--- EXERCISE BRIEF ---
For this exercise, write out the full listing that follows exactly and skip its pictures.
── THE DATA ──
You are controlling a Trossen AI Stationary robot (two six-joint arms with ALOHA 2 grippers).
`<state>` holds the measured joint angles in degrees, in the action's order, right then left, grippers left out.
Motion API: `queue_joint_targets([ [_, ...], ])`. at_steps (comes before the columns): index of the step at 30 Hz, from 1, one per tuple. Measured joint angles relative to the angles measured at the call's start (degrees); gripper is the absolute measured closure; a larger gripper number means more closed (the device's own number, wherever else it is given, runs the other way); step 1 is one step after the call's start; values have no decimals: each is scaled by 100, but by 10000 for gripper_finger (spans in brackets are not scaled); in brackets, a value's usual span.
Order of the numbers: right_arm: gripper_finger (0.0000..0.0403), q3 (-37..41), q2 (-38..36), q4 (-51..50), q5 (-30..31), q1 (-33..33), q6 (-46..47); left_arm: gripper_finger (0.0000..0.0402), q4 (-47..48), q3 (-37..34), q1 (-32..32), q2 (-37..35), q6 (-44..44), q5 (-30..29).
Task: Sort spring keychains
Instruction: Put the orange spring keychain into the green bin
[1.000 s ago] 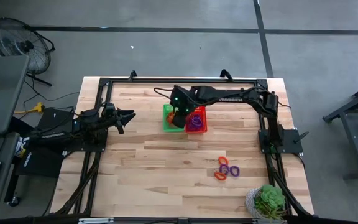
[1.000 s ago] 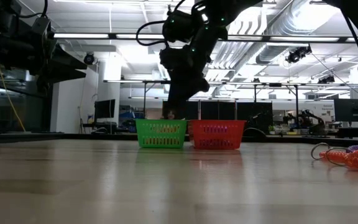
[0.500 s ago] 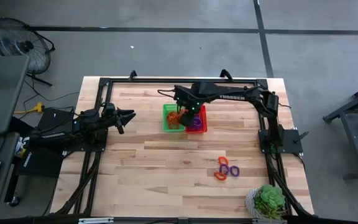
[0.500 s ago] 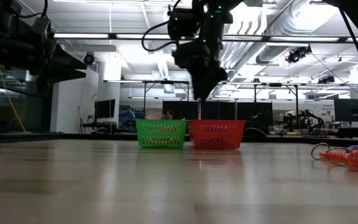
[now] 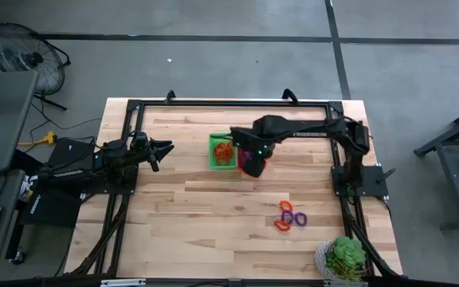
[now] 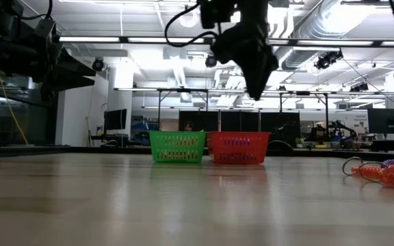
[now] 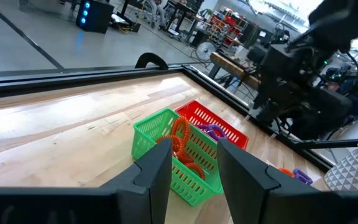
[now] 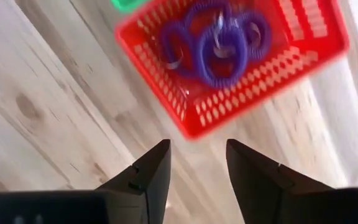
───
--- SOLUTION ---
You are controlling a Trossen AI Stationary robot (two six-joint arms with ALOHA 2 grippers).
`<state>` holds the measured joint angles in degrees, in the action's order, right then left, grippers left out.
Motion API: `queue_joint_targets([ [_, ...], ])`. at_steps (comes before the columns): index of the step at 30 Hz, from 1, one per tuple. Measured joint angles relative to the angles measured at the call's start (degrees); gripper is the absolute measured closure; a larger gripper number means more closed (the device's own number, wherever else it is given, runs the other way); step 1 is one step after the call's start; values have no decimals: each is scaled by 100, but by 10000 for gripper_finger (spans in brackets are not scaled); in brackets, a value's usual span.
Order of the numbers: right_arm: gripper_finger (0.0000..0.0403), q3 (-37..41), q2 (-38..36), q4 (-51..50), q5 (-30..31), q1 (-33..33), q6 (-46..47); left_arm: gripper_finger (0.0000..0.0402), q4 (-47..48), q3 (-37..34), q1 (-32..32), q2 (-37..35), q6 (-44..44), q5 (-30..29).
Task: Sort spring keychains
Instruction: Put the orange spring keychain into the green bin
[1.000 s ago] 
[1.000 s ago] 
[0.500 s ago] 
[0.500 s ago] 
[now] 
[now] 
[now] 
[now] 

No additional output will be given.